Con todo, la película sí que cuenta con situaciones y diálogo brillantes. Más de una escena nos hizo sonreír e incluso soltar la carcajada… Lo que se agradece, sea dicho de paso, a medida que se desarrollan las relaciones entre unos personajes que, sin caer en la indigencia, sí que pertenecen a esa gran parte de la sociedad que sabe lo que cuesta llevar un plato de comida a la mesa.
Los días vacíos pone de manifiesto que Daniel León Lacave es un cineasta que se mueve muy bien, cómodamente nos atreveríamos a decir, en películas de ajustados presupuestos y que, ojo, sabe dirigir a sus actores, todos espléndidos y convincentes, en especial Cathy Pulido y Cristina Piñero, esta última con una notable vis cómica que ilumina la pantalla.
Esta combinación de factores hace que este aplastante retrato generacional sobre quienes fueron jóvenes en los noventa, náufragos más que zombis que deambulan por la ciudad, su ciudad, sin saber lo que quieren, no lo tienen todo perdido cuando se enamoran. Aunque sea precisamente el amor, y el deseo de llevar una vida en común, lo que provoque el fin de una relación.

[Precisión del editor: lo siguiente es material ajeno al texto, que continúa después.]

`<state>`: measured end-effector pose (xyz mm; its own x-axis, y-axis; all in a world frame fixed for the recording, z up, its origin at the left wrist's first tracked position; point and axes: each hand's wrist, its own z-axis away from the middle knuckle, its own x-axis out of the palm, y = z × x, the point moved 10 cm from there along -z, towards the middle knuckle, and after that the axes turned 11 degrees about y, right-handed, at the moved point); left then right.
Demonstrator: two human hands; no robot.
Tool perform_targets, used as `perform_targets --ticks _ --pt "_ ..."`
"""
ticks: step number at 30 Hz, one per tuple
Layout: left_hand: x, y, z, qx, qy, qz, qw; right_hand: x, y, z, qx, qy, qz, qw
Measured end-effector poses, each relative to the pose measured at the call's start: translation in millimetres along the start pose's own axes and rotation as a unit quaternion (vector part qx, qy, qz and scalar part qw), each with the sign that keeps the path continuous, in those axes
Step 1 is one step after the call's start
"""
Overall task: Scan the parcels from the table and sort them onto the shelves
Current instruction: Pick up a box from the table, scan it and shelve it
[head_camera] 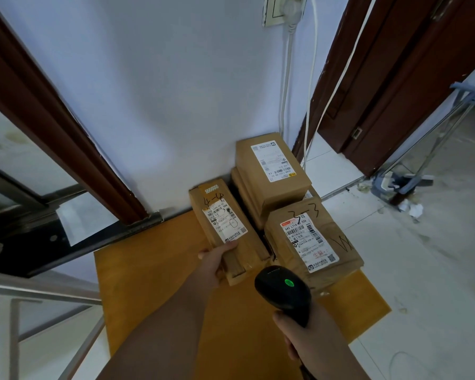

Las mujeres en esta película aprenden a hacerse mayores mucho antes que los hombres, como la vida misma. Eso explica la actitud del protagonista, un personaje al que le cuesta salir de la crisálida de su adolescencia, donde está cómodamente instalado hasta que le dicen basta.
Saludos, fundido encadenado, desde este lado del ordenador.